Photo/Illutration Nobuo Aoshima, second from left, the chairman of the third party panel looking into the 2021 landslide disaster in Atami, Shizuoka Prefecture, responds to a question at a May 13 news conference. (Koichi Tokonami)

SHIZUOKA--A third-party panel was scathing in apportioning blame for a deadly landslide at a resort city close to Tokyo last year that claimed at least 27 lives.

“The primary factor (behind the disaster) was the insufficient assessment and guidance on the part of the Atami city government,” the body said May 13 in its final report.

The Shizuoka prefectural government had asked the panel to ascertain how landfill high up in the steep mountainside overlooking Atami triggered the July 2021 landslide following days of heavy rain. One person still remains unaccounted for.

The panel said the damage could have been prevented or reduced if the Shizuoka prefectural and Atami municipal governments had taken appropriate measures.

The landfill was created based on a plan submitted in 2007 to the Atami municipal government by the previous owner of the plot, a resident of Kanagawa Prefecture, according to officials of the two local governments.

Once the landfill work was completed, it came to a height of about 50 meters, or more than three times the figure given in the design blueprint. Disaster prevention measures were also deemed insufficient.

The panel accused the Atami municipal government of not being sufficiently vigilant when it accepted the plan in 2007, citing the fact that a number of key sections, including disaster prevention measures, had not been filled out.

Public documents released by the two local governments in 2021 show that Atami city in 2011 considered ordering the previous owner of the landfill site to take steps to ensure proper safety measures were in place. The Shizuoka prefectural government also gave its consent for issuing the instruction.

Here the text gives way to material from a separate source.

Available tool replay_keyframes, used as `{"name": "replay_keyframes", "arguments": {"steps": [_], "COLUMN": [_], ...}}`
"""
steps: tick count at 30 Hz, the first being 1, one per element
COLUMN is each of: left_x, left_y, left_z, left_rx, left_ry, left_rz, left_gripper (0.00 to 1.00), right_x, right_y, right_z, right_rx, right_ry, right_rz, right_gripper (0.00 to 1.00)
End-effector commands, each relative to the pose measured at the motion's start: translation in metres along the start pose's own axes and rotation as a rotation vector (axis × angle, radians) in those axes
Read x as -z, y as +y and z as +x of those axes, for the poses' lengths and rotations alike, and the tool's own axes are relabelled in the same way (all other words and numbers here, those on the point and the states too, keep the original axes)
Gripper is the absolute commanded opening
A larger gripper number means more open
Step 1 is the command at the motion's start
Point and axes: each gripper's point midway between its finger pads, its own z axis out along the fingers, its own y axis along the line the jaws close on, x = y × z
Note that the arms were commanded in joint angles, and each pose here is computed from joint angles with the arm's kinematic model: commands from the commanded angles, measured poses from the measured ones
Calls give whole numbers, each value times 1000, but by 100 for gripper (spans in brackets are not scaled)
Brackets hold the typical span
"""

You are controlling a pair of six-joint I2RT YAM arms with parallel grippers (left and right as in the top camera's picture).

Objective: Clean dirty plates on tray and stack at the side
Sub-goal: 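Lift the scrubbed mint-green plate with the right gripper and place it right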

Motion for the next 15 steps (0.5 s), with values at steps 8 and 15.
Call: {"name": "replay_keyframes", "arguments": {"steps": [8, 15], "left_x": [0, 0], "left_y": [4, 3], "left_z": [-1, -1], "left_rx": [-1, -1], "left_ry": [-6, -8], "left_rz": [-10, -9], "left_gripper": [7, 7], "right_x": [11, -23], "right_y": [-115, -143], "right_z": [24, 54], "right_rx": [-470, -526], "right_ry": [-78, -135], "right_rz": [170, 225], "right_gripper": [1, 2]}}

But none was issued because the owner by then had begun taking disaster prevention steps.

City officials said they decided not to issue the order as a certain degree of safety had been secured. However, the report pointed out there was no record in the documents of how the city government confirmed the appropriateness of the safety measures.

The report also said the Shizuoka prefectural government should have more aggressively pushed the Atami city government in this regard.

It noted that the two local governments had numerous opportunities to stop the inappropriate creation of the massive landfill. It concluded they should have worked together to consider how to deal with the problem, but instead were too reticent about forcing the issue.

“The heart of the problem is the failure of the administrative sector to take decisive measures,” it added.

Takashi Namba, the Shizuoka vice governor, who attended the May 13 news conference at which the report was announced, said, “I feel a sense of responsibility for the inappropriate response.”

Atami Mayor Sakae Saito said, “I sincerely accept those parts that I should reflect on, but overall I found the report less than convincing because the evaluation lacked balance.”